If a line in the material below has the word "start", copy it.

*** Supplied data ***

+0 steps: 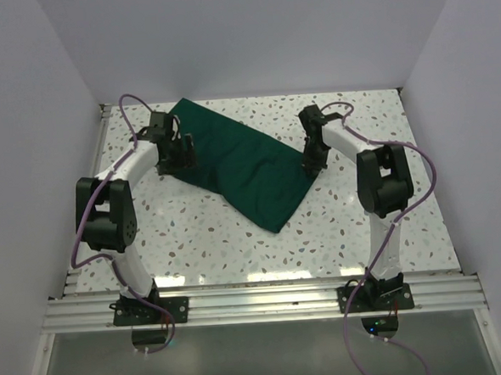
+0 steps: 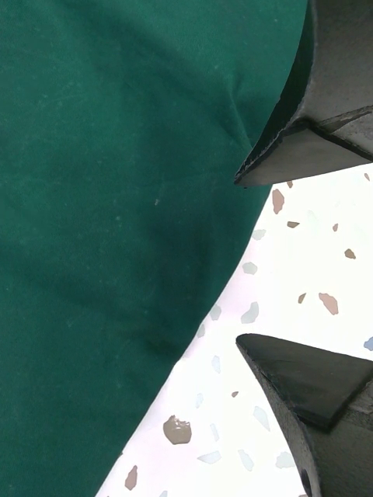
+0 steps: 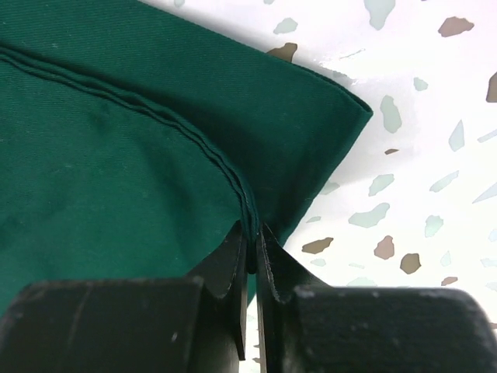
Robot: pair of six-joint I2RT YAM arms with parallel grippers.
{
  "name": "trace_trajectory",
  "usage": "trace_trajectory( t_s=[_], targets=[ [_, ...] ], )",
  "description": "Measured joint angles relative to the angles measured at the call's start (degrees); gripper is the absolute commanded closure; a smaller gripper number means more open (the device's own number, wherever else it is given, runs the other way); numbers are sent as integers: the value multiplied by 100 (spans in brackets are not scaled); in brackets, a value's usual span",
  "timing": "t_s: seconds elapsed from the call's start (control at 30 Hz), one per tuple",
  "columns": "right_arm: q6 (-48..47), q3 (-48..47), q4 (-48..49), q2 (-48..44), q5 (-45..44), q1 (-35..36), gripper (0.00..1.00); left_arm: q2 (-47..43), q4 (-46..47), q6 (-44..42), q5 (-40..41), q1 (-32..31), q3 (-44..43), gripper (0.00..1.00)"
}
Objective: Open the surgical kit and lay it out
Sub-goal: Open the surgical kit at the center of the board.
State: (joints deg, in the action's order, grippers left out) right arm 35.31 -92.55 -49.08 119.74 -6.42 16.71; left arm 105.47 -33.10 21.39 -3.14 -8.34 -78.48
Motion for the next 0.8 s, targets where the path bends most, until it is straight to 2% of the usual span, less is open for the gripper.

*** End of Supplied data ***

- Written reply -
  "description": "Measured joint angles relative to the angles measured at the call's start (degrees); gripper is the absolute commanded closure; a smaller gripper number means more open (the device's own number, wherever else it is given, runs the other way); numbers are sent as integers: the value multiplied by 100 (spans in brackets are not scaled); in brackets, a value's usual span",
  "timing": "t_s: seconds elapsed from the call's start (control at 30 Hz), one per tuple",

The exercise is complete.